What is needed> Of the lines below, write out exactly those from the line with "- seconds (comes" through the line with "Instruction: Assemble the", both included, and skip the rest.
*** Opening of Raw data ***
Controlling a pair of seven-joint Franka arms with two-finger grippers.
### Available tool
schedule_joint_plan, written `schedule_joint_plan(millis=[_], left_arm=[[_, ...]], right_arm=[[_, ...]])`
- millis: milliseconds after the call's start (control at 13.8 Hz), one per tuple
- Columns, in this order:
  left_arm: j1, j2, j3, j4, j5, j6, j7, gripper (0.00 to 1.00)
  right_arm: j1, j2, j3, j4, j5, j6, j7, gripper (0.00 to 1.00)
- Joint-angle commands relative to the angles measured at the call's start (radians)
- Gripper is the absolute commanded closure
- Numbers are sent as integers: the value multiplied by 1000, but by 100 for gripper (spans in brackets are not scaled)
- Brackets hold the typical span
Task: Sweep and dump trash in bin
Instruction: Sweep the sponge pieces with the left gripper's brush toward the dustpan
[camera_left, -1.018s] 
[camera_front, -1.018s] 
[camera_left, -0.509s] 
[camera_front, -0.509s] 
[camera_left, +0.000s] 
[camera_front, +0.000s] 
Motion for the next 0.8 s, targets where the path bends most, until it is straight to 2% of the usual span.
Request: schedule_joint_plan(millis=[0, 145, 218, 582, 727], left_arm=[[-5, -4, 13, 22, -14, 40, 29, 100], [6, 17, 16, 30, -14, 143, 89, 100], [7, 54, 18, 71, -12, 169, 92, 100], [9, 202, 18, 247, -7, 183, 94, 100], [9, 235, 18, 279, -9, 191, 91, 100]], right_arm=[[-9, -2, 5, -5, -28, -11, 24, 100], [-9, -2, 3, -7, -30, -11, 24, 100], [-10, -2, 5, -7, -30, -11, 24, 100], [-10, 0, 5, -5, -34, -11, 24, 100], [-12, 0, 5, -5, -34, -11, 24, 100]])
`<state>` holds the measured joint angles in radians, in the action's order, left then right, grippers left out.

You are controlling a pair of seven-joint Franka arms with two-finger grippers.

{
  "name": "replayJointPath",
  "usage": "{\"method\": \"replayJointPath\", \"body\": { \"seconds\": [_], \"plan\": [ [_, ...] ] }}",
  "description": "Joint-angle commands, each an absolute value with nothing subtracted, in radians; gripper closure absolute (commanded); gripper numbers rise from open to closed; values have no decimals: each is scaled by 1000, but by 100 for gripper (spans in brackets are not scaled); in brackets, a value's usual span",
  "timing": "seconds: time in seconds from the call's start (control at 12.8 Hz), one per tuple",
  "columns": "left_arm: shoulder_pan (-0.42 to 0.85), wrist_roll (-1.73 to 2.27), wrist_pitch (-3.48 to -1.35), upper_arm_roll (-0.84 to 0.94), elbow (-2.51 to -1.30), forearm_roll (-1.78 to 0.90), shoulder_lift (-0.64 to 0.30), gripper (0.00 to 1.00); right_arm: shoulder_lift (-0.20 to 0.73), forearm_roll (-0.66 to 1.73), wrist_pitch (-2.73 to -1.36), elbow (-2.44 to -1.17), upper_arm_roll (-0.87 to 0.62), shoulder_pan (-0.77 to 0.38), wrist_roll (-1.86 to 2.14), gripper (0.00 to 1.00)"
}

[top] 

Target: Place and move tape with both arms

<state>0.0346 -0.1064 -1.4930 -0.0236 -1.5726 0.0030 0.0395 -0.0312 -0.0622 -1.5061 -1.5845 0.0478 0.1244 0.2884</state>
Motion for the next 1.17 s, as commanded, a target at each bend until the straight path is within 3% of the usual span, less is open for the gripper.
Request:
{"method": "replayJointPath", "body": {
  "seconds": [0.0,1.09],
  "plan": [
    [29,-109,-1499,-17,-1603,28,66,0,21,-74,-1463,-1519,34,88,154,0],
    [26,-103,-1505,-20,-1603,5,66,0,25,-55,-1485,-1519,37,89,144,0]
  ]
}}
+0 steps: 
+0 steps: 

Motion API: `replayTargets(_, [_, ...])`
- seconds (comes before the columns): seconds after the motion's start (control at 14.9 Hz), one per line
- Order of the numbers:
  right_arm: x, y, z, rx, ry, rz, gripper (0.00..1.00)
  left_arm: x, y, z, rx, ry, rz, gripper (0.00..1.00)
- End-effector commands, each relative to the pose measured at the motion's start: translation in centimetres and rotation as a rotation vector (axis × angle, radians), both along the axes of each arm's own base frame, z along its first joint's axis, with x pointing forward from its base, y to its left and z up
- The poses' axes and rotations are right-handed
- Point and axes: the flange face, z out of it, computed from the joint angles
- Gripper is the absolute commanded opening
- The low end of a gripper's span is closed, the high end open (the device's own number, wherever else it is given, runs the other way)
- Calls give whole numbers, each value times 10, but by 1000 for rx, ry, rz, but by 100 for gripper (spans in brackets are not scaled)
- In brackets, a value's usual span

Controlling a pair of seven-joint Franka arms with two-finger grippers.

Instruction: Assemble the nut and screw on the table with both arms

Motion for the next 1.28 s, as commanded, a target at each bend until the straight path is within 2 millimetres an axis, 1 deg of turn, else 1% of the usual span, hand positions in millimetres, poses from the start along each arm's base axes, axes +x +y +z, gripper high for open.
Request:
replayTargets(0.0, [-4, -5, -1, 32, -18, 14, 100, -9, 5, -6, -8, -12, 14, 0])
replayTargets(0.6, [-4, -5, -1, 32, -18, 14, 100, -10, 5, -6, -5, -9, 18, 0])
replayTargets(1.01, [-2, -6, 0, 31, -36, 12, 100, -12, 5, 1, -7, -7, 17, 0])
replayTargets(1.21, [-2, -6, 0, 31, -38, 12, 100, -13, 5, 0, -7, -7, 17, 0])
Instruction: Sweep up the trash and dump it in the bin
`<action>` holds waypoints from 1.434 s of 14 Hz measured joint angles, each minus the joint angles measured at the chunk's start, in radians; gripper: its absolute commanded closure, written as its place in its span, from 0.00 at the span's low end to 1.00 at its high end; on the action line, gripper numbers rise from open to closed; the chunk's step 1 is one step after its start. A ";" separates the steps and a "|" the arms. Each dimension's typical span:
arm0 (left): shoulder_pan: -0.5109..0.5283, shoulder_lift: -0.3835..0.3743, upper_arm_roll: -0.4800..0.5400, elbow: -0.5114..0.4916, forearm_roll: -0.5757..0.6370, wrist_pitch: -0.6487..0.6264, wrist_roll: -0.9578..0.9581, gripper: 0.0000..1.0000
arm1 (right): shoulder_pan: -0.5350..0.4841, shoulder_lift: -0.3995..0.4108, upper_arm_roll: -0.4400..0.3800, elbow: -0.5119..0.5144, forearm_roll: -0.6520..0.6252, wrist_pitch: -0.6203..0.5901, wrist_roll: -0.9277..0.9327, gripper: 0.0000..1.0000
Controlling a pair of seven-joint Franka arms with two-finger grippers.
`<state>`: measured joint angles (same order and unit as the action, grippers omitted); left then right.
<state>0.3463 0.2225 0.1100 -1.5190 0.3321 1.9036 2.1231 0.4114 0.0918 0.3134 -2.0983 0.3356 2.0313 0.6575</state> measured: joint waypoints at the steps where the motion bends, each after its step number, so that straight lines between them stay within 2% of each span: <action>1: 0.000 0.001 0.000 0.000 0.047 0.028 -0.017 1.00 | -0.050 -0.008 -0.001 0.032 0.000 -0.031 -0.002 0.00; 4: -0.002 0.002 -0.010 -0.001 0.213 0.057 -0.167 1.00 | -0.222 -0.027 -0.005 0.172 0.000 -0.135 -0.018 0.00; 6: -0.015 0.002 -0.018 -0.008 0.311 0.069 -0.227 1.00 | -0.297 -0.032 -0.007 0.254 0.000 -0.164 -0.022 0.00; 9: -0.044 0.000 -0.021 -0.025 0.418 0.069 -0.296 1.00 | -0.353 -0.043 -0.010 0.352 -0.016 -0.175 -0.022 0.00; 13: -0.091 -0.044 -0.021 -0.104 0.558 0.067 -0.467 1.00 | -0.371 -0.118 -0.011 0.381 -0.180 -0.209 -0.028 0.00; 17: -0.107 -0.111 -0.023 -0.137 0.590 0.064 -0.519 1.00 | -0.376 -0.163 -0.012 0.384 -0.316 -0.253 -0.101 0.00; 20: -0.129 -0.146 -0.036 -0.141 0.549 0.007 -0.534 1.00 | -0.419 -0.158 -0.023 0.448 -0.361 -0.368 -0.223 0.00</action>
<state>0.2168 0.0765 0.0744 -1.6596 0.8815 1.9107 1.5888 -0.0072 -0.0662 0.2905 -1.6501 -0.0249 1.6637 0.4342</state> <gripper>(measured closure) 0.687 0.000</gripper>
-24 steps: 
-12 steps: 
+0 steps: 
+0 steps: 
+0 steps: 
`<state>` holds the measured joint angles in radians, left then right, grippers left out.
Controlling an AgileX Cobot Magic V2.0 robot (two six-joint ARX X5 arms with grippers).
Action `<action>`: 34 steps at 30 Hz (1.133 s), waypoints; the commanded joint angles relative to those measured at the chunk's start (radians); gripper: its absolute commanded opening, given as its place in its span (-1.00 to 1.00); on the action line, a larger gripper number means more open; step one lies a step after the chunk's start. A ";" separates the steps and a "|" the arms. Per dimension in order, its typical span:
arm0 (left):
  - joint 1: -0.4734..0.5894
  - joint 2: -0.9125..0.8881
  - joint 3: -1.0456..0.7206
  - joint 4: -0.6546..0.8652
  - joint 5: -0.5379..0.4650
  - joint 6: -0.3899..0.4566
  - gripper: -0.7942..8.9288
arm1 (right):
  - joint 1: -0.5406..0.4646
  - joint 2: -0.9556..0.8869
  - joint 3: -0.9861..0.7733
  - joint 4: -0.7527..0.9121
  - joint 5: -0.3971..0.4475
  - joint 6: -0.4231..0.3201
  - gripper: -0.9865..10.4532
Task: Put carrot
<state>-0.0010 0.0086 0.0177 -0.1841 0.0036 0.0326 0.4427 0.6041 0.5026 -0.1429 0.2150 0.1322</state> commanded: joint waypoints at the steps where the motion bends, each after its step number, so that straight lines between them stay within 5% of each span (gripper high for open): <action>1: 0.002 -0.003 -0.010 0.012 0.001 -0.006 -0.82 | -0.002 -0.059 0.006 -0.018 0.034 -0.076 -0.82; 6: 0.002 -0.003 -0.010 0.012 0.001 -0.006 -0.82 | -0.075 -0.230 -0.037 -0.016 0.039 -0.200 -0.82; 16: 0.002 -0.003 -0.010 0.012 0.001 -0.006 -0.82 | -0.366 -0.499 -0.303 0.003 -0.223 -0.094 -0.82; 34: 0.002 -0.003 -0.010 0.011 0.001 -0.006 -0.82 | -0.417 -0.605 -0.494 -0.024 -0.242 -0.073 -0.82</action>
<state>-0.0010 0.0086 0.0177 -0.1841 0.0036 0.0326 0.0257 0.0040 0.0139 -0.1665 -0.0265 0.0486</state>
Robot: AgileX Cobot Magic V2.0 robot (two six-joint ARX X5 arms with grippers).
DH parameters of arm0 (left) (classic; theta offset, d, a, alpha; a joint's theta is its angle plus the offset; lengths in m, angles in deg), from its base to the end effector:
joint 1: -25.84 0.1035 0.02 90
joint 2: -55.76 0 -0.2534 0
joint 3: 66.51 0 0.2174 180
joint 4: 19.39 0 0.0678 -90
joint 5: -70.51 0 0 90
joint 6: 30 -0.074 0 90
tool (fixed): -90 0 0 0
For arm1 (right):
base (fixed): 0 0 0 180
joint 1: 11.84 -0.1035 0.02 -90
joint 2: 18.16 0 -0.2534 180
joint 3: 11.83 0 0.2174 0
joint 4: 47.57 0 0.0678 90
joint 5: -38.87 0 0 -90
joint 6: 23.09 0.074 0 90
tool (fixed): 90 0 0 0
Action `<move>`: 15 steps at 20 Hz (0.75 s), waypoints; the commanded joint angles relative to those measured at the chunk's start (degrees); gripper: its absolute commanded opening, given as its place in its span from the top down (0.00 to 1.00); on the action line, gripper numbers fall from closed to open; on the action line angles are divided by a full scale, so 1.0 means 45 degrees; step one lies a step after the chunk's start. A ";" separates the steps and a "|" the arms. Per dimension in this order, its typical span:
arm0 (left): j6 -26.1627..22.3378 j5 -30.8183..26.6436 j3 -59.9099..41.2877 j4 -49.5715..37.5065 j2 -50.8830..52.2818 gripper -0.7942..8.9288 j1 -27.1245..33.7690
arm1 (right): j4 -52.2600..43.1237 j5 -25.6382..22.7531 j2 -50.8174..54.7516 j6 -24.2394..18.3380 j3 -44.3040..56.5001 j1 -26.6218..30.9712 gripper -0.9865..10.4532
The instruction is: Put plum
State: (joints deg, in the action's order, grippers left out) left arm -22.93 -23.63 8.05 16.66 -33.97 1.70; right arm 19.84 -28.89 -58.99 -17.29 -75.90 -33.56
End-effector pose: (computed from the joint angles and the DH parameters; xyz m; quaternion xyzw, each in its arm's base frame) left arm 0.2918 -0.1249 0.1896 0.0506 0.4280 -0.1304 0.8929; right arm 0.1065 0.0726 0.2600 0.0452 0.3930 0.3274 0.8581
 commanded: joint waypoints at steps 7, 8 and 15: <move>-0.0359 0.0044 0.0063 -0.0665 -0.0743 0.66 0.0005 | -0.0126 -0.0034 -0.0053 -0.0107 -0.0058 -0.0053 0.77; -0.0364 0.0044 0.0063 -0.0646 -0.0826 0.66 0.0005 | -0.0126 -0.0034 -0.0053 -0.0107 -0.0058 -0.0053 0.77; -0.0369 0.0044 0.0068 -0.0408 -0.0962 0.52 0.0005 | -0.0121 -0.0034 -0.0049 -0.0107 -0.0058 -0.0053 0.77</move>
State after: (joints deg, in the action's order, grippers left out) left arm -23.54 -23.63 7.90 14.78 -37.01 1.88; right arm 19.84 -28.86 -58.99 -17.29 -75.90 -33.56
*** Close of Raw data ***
Exercise output>
- seconds (comes before the columns): seconds after the motion's start (control at 14.9 Hz), one per line
- Order of the numbers:
  right_arm: x, y, z, rx, ry, rz, gripper (0.00..1.00)
  left_arm: x, y, z, rx, ry, rz, gripper (0.00..1.00)
- End-effector commands, each relative to the pose measured at the motion's start: translation in centimetres and rotation as a rotation vector (axis × angle, radians), both along the axes of each arm's own base frame, z along its first joint's axis, with x pointing forward from its base, y to its left and z up
- The poses' axes and rotations are right-handed
- Point and axes: the flange face, z out of it, computed from the joint angles
- Gripper is the absolute commanded opening
- The low end of a gripper's span is closed, the high end open (the device's own number, wherever else it is given, runs the other way)
- Calls give whole numbers, each value times 10, but by 1000 for rx, ry, rz, but by 100 for gripper (spans in brackets are not scaled)
- In brackets, a value's usual span

Controlling a pair of seven-joint Franka arms with two-finger grippers.

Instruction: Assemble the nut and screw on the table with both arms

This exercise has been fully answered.